■ WHAT IS BEING ASKED:
Determine the number of lines in these entries that hold the word "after". Give the number and nothing more.

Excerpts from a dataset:
┌──
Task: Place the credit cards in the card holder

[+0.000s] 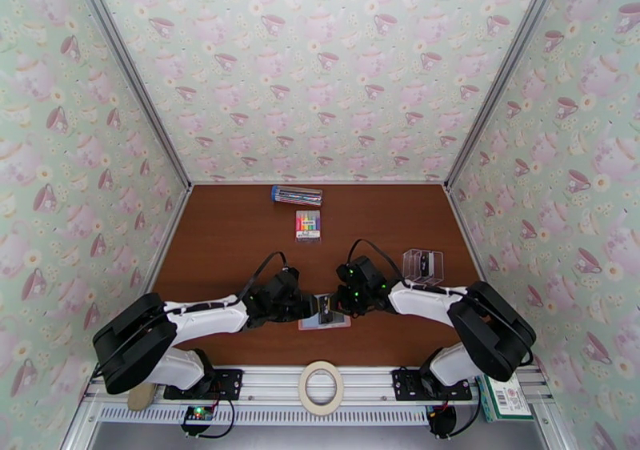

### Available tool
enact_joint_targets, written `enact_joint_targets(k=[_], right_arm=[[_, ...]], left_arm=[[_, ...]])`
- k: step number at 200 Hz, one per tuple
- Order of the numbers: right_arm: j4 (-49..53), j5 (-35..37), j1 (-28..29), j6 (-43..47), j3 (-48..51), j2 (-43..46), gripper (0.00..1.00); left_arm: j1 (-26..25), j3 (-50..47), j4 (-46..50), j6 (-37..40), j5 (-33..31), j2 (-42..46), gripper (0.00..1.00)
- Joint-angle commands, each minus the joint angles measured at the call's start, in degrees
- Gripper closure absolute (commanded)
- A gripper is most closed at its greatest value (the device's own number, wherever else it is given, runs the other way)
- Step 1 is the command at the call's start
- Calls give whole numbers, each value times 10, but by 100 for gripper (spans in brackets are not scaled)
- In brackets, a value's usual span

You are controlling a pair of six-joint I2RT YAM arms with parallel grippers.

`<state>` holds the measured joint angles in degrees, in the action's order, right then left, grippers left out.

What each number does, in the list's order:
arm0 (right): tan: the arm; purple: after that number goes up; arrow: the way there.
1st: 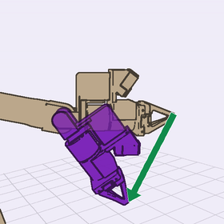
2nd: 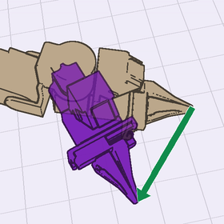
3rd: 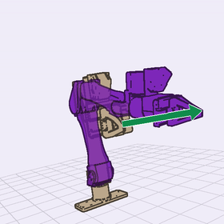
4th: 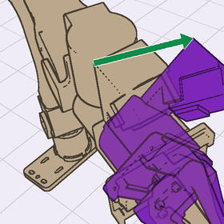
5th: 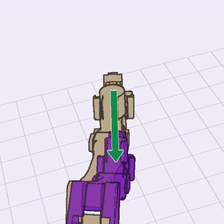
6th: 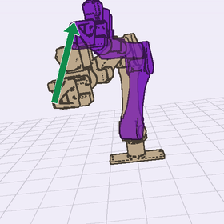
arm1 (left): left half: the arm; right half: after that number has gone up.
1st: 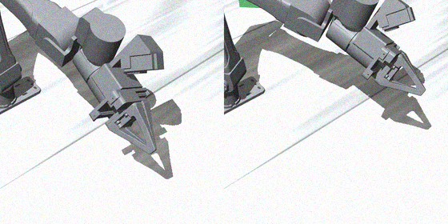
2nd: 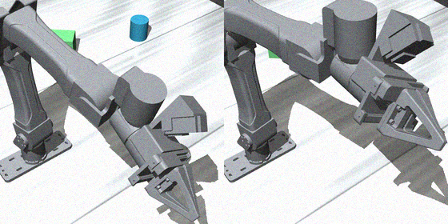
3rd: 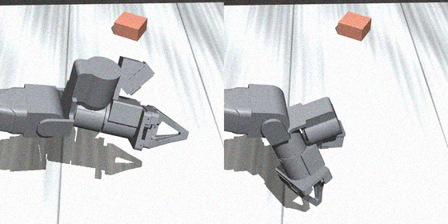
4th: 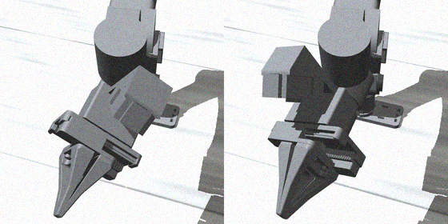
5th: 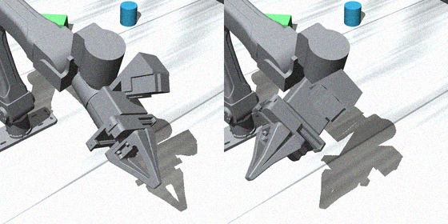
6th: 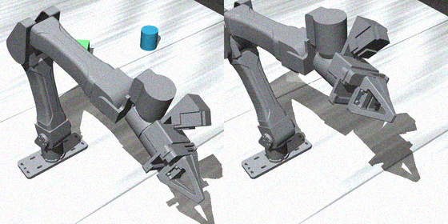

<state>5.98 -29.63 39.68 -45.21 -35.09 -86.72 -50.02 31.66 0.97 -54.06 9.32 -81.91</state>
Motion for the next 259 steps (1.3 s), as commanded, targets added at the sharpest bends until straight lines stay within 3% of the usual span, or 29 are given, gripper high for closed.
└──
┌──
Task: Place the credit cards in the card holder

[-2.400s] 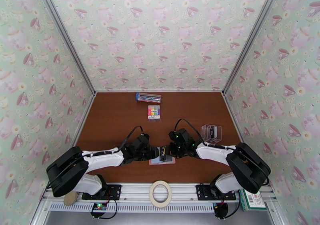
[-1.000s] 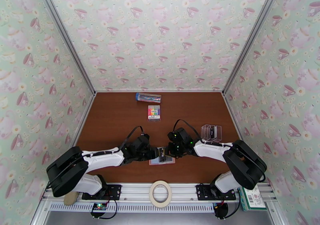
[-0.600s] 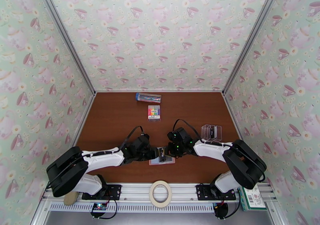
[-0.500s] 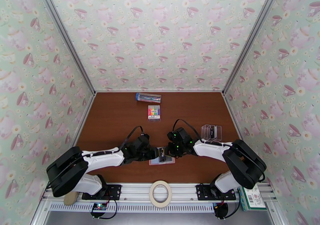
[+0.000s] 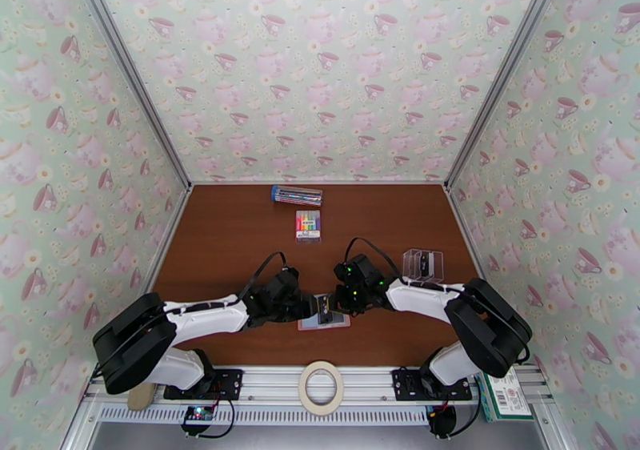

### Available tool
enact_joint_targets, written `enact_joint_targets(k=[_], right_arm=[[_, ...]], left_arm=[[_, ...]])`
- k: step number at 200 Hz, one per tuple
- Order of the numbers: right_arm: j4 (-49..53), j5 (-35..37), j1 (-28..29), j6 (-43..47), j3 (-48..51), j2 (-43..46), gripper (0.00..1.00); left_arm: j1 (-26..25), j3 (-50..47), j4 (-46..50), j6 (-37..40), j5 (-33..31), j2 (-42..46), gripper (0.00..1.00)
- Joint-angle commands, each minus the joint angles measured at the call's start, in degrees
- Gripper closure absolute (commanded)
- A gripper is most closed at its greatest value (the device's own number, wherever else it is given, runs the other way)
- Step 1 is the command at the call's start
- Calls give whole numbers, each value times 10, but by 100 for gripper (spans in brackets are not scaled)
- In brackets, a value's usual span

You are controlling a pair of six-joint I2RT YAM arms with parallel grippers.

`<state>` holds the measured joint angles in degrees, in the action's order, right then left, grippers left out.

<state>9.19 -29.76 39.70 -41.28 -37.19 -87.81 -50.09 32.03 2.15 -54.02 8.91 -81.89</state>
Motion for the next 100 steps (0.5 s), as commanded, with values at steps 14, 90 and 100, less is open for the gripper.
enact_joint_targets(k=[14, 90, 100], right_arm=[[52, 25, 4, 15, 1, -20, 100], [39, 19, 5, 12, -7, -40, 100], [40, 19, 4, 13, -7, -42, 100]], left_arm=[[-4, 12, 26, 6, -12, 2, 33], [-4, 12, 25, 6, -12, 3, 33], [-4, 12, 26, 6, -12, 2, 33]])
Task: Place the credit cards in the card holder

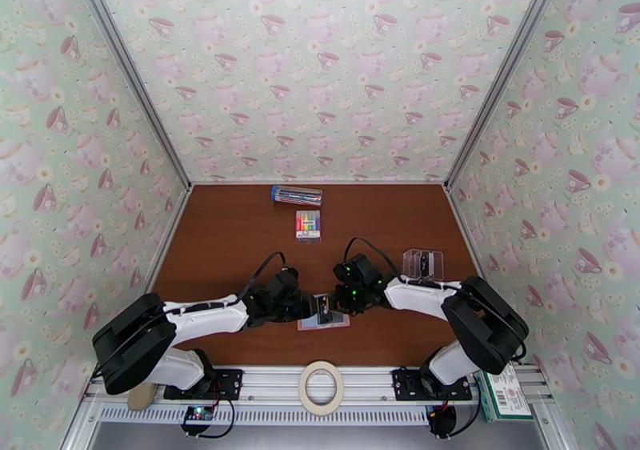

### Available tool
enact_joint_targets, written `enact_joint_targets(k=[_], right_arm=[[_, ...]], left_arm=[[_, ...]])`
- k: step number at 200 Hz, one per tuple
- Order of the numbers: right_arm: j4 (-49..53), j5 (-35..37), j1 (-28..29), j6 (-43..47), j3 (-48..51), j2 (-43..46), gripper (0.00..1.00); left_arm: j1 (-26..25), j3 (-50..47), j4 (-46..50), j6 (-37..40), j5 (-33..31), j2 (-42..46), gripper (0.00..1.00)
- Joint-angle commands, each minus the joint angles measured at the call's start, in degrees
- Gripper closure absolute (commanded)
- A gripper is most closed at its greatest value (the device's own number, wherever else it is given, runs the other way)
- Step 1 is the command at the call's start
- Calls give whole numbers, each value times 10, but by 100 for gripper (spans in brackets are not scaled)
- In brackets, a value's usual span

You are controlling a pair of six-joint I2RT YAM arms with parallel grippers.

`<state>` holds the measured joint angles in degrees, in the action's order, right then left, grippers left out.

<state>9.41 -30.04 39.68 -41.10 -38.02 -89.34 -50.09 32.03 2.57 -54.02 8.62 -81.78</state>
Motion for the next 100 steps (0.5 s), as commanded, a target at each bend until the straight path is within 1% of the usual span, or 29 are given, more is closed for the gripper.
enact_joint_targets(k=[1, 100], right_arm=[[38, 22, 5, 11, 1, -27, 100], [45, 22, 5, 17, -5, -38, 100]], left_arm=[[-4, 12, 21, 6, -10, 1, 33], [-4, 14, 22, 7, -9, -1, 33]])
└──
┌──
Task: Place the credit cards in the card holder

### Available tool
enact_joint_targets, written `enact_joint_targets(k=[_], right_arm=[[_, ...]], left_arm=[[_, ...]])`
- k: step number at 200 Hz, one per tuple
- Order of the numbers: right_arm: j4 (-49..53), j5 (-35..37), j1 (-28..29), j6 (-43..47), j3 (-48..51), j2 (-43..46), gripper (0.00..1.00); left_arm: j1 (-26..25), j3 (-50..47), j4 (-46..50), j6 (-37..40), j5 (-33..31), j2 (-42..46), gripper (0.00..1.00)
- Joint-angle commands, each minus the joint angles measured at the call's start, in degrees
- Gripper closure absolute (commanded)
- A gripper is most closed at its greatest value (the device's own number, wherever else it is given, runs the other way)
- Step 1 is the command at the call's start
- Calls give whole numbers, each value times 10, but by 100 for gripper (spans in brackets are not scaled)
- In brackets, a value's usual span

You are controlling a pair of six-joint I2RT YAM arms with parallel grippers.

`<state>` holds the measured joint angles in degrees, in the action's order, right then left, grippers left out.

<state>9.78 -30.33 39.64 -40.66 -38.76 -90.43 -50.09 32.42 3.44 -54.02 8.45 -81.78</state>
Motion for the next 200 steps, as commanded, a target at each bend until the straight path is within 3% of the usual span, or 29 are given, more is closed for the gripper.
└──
■ EXERCISE OUTPUT:
2